うつ病と食欲不振

食べることに対して興味がなくなった、食欲不振もうつ病の症状の一つ

ここのところ食欲がなくなってきた、食べることに対して興味がなくなったなど、食生活に変化が見られたことはないでしょうか?

食生活の変化は生活環境が変わったり、ストレスが溜まったり、何か悩みごとがあった時に現われることが多いのですが、何らかの病気を発症している場合にも食欲不振の症状が現れることがあります。

病気といっても胃腸炎などの内臓疾患の場合もありますし、ガンなどの病気が関係していることもあるため原因は様々ですが、実はうつ病などの精神疾患を発症した場合にも食欲不振になってしまうことがあります。

食欲がないという他にもうつ病の代表的な症状が現れているようであれば、早めに医師に相談してください。

うつ病が発症する原因としては、ストレスが大半を占めているため、同じくストレスによって起こりやすくなる食欲不振と大きな関わりがあります。

ストレスから食欲がなくなりうつ状態に陥る場合もありますし、ストレスによってうつ病を発症したことで食欲不振になってしまったという場合もあるので、人それぞれ経緯は少しずつ異なるものの、精神疾患とストレス・食欲の関係性は非常に深いものがあります。

人は食べることで生きていくことができますから、食欲がなくなる=生きていく力が失われていく、というようにも考えることができます。

健康的な生活を送るためには、栄養バランスの整った食事を摂ることが大切ですし、反対に栄養が偏っている食事ばかりを摂っていると体調を崩しやすくなり、様々な病気にもかかりやすくなります。

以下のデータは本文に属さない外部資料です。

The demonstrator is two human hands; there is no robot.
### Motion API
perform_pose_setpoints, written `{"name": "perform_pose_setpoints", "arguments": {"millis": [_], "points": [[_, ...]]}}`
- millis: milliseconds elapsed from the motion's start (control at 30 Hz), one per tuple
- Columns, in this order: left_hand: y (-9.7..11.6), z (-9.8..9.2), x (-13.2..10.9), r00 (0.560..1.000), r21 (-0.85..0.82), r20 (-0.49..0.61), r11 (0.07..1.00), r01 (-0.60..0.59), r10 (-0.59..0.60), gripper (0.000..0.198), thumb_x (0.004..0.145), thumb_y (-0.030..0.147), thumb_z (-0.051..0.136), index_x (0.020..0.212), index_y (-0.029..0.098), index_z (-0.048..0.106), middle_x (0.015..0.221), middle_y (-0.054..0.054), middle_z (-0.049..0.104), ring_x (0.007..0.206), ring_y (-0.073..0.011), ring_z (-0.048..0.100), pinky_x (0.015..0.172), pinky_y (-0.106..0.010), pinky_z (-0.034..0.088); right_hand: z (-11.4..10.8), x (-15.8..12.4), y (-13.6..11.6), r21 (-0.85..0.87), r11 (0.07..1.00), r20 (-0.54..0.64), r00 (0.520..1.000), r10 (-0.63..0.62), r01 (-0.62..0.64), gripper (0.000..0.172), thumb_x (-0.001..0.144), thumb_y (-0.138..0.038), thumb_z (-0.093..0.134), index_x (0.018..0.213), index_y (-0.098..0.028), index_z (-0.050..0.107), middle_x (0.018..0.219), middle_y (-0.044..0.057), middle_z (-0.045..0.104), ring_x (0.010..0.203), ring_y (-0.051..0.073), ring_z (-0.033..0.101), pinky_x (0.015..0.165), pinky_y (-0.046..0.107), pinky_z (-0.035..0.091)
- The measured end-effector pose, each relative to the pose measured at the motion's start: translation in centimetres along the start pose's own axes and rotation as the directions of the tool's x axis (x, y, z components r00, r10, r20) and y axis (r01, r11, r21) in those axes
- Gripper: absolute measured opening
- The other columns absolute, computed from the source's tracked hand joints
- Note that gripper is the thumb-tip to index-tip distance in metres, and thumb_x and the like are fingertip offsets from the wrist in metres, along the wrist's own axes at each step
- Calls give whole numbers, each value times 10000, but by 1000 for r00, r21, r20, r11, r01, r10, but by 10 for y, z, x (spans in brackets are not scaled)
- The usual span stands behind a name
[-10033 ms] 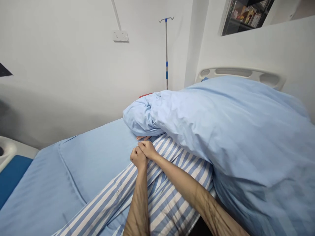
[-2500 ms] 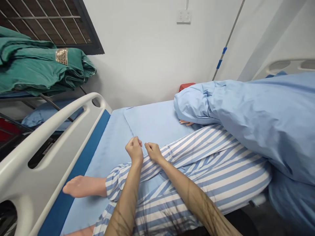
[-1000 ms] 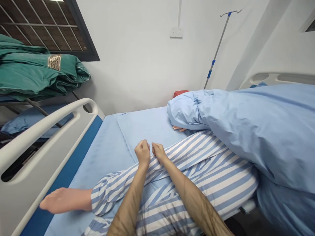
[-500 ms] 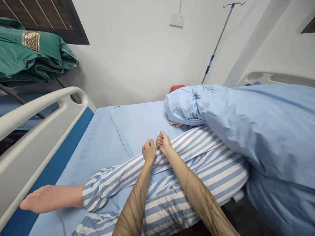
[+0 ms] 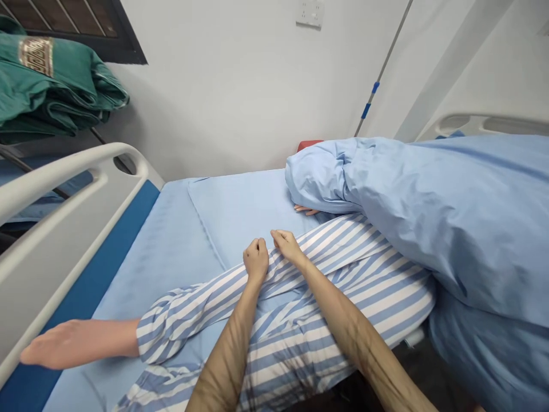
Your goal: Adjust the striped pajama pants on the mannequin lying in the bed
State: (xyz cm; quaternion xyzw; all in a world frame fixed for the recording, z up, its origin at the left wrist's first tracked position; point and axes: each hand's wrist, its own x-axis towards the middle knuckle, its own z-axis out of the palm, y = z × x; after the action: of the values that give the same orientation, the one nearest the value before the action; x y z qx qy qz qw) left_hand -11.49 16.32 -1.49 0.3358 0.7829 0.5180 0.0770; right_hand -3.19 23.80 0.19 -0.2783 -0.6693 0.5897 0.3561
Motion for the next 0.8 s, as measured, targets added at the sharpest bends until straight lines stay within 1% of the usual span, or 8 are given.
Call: {"name": "perform_pose_setpoints", "arguments": {"millis": [100,200,333,467,567,667,733,800], "points": [[1,0,0,1000,4,3,1000,-7,7,377,860,323,394,516,203,295,474,43,324,525,-104,304,573,-271,230,-1,0,10,-41,999,-13,1000,-14,13,475,839,-549,444,517,-204,387,479,-53,359,485,85,319,502,238,287],[-3,0,0,1000,-19,16,1000,-4,5,372,846,339,402,512,203,311,473,46,324,529,-101,322,569,-261,251,0,2,9,-52,999,-28,999,-14,13,472,847,-541,434,521,-204,387,477,-56,363,488,87,329,512,237,293],[-4,-4,0,999,-174,18,984,46,-44,359,825,381,410,518,209,340,478,50,344,516,-97,351,542,-242,295,2,2,8,1,1000,-39,999,-22,22,472,847,-529,437,507,-206,384,467,-59,355,480,86,324,510,240,283],[23,-3,6,992,-405,7,906,120,-129,318,798,382,426,539,221,337,467,65,322,449,-83,315,466,-236,283,2,5,10,88,996,-53,998,-26,30,477,841,-527,440,484,-215,391,456,-50,363,466,92,327,509,253,283],[48,12,9,992,-490,-18,866,103,-128,311,806,361,401,545,229,294,464,70,296,419,-75,297,445,-235,271,-1,8,11,188,982,-64,998,14,-2,468,832,-525,446,481,-225,366,439,-52,337,447,93,307,490,255,275],[51,35,4,989,-351,-95,933,75,-115,324,829,341,365,534,226,296,466,55,331,456,-88,336,486,-239,300,-3,11,11,326,942,-86,990,112,-78,446,805,-525,475,505,-234,319,435,-69,282,427,87,254,450,251,253],[42,46,-2,988,-195,-126,979,60,-85,327,842,331,373,537,214,362,496,37,413,514,-102,385,538,-244,318,-4,11,11,376,923,-125,982,141,-85,450,785,-532,500,515,-233,302,450,-71,281,436,82,244,443,246,253],[32,52,-7,991,-114,-120,992,44,-58,320,857,309,377,556,208,414,535,23,472,553,-111,413,579,-252,320,-2,11,13,360,931,-157,980,123,-59,464,772,-544,520,511,-227,305,465,-67,296,454,80,257,454,243,270]]}}
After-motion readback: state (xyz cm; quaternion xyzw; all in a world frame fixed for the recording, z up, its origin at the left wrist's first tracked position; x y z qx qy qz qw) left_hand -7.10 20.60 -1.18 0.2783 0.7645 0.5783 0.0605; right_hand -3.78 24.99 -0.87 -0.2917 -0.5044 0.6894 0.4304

精神疾患もその一つで、食事から摂る栄養のバランスが悪いと自律神経が乱れやすくなるため、精神状態が不安定になってしまうことがあるのです。

また、うつ病の発症原因として考えられている「セロトニン」という脳内物質の不足も、食欲不振と関係しています。

セロトニンには気持ちを安定させて落ち着かせていく効果があるのですが、うつ病を発症している患者の場合は、このセロトニンの濃度が低くなっているため、うつ状態に陥りやすくなっていると考えられています。

気分が落ち込む、憂うつになるといった症状はセロトニンの濃度が低いことが原因とされ、さらには何となく食べる気がしないとか、食べることに興味がない、といった症状にもセロトニンの濃度が関わっていると言われているのです。

セロトニンが不足すると睡眠障害に陥ることもありますし、漠然とした不安感を感じることもあり、人によっても様々な症状が現れるようになるのですが、食欲不振についてもセロトニンの濃度が大きく関わっていますので、食欲がない状態が長期的に続いている場合は、すぐに心療内科や精神科を受診しましょう。

もしうつ病を発症してしまっていても、しっかり治療を受けることでうつ病の症状を和らげていくことができます。医師の指示に従って治療を受け、うつ病による食欲不振を改善させていきましょう。